Die ICS sind Großbritanniens größter Anbieter von Fernlehrgängen, NTI ist auf dem niederländischen Markt eines der führenden Institute. Beide Einrichtungen, die vor allem nichtakademische Fernkurse anbieten, gehörten bislang zur Cengage Learning Holding in den Niederlanden, die 2007 aus dem Verkauf von Thomson Learning an Finanzinvestoren hervorging.

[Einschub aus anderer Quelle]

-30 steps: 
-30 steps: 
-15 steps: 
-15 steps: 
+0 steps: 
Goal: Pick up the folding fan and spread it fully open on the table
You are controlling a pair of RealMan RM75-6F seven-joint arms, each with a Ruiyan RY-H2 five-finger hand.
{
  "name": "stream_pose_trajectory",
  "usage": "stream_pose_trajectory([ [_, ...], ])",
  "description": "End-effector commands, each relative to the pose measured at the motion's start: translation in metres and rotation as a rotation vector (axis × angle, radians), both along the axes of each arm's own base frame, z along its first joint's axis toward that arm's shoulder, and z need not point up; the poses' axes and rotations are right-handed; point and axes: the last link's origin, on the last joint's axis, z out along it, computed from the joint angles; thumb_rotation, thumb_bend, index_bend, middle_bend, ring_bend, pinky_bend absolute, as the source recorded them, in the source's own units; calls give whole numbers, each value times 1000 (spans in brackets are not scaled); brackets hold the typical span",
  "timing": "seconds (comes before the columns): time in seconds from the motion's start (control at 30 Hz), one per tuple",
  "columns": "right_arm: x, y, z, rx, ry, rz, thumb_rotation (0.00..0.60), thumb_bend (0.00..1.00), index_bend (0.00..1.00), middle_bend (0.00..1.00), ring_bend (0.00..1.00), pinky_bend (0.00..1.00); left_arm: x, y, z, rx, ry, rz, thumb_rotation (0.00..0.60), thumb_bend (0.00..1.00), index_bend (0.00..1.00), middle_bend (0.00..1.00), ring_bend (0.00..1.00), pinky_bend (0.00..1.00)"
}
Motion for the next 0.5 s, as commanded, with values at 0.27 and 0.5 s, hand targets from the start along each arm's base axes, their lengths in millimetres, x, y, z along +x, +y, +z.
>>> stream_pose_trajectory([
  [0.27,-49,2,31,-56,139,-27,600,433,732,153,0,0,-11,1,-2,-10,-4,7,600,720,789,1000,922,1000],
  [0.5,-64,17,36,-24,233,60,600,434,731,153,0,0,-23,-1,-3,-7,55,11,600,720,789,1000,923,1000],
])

Cengage trennt sich von seinen Bildungsbeteiligungen, um sich stärker auf das Verlagsgeschäft zu konzentrieren. Cornelsen geht den umgekehrten Weg: Aus dem klassischen Schulbuchverlag ist in den vergangenen Jahren einer der größten Bildungsdienstleister in Deutschland geworden, zu dem neben dem Nachhilfe-Studienkreis auch die privaten Akad-Fernhochschulen gehören.
"Wir setzen auf das Geschäftsmodell Fernlernen und wollen dort auch durch Zukäufe international weiter wachsen", sagt Michael Lammersdorf, Geschäftsführer der Cornelsen-Tochter Metaphora, in der die Hochschulen angesiedelt sein werden. Er setzt darauf, mit englischsprachigen Lernangeboten besser Zugang zu internationalen Märkten zu bekommen.
Die Zukäufe haben zusammen ein Umsatzvolumen von rund 35 Mio. Euro, der Kaufpreis soll aber nach Verlagsangaben darunterliegen.